Virus-hit ship to dock in Manila
- Barriers vs. ‘double mutants’
A ship carrying an all-Filipino crew, 12 of whom are suspected having contracted COVID-19, has been allowed to dock in Manila for emergency medical aid.
The Department of Health said two of the 21 Filipino crew members of the MV Athens Bridge, which flies the flag of Panama, are in critical condition.
“They will be assessed upon arrival and transferred to their partner hospital as they see fit. Rest assured that appropriate care will be provided to those who need it while upholding the proper protocols,” the DOH said.
A situation report from the National Task Force Against Covid-19 said 12 of the crew members were infected with COVID-19, with two needing “immediate medical evacuation” due to breathing difficulties.
“They are already very weak. The vessel has only one oxygen bottle left, which is currently in use by the patient,” read the report.
The vessel was initially prohibited from entering Manila due to refusal from the Bureau of Quarantine. It was also refused entry in Vietnam.
“The vessel took refuge in Manila considering all crew are Filipino and had the highest hope that vessel will be accommodated.
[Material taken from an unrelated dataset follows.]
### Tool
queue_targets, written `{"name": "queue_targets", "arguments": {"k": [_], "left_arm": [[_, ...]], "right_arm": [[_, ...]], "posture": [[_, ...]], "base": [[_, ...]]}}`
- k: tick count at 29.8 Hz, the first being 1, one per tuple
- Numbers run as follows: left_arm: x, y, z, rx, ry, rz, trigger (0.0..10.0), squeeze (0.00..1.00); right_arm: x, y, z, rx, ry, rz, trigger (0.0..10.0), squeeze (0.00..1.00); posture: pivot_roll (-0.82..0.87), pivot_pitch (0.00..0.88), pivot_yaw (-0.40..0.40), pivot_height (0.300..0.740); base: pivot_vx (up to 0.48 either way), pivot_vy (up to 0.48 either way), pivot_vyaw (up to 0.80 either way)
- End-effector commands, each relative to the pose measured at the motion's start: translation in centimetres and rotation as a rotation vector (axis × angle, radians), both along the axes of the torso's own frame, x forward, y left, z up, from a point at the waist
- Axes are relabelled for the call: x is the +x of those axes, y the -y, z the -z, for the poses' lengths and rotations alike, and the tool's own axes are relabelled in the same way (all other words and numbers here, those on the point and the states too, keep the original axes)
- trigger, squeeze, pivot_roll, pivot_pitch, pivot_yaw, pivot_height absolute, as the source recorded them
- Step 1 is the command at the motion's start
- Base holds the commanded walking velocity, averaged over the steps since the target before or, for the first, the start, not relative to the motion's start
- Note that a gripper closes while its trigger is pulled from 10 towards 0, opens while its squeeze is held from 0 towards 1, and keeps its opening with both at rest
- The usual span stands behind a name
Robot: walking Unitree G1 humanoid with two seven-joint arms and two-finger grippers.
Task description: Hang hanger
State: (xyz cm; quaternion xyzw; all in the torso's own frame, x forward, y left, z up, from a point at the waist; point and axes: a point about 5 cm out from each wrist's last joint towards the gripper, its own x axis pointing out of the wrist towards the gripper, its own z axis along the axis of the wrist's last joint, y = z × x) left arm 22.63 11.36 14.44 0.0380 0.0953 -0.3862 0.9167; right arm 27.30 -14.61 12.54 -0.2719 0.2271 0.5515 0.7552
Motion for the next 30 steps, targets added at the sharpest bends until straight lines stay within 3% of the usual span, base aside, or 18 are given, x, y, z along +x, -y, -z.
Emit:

An emergency medical evacuation was approved, the vessel is already steaming (on its way to Manila).”
Barriers vs. ‘double mutant’
The Philippine government is exerting all efforts to prevent the possible entry of the “double mutant” B.1.617 variant first detected in India, Malacañang assured the public on Thursday.
Roque gave the assurance after five passengers from India who recently entered the country tested positive for COVID-19.
“It may not be an absolute guarantee that it cannot enter the country but we’re doing our best to contain it,” Roque said.
The Philippines has yet to record a case of the B.1.617 variant that carries two mutations, E484Q and L425R. India’s health ministry said the mutations “confer immune escape and increased infectivity.”
The Philippines earlier suspended the entry of passengers from India from April 19 to May 14. The travel ban was expanded to cover Pakistan, Bangladesh, Nepal, and Sri Lanka.
Meanwhile, almost half of the sequenced COVID-19 samples from Metro Manila were foreign variants of COVID, a member of the vaccine expert panel said on Thursday.
Between January 4 and May 2, the country sequenced 7,167 samples nationwide, but the government has yet to disclose the recent number of samples taken from Metro Manila.
“Since these are only representative samples... it will just tell you that it is present in NCR (National Capital Region), said Dr. Rontgene Solante, head of San Lazaro Hospital’s Adult Infectious Diseases and Tropical Medicine, during an online press briefing.
“It does not mean that it is causing community transmission,” Solante added.
The Philippines on Thursday reported 6,637 additional COVID-19 cases, bringing the country’s total to 1,080,172, the Department of Health reported.
The DOH said active cases stood at 63,170, of which 94.3 percent were mild, 1.9 percent asymptomatic, 1.6 percent severe, and 1.2 percent critical.
Total recoveries rose to 999,011, with 6,091 more people who recuperated from the disease. COVID-fatalities climbed to 17,991, with 191 new deaths – the highest in over three weeks.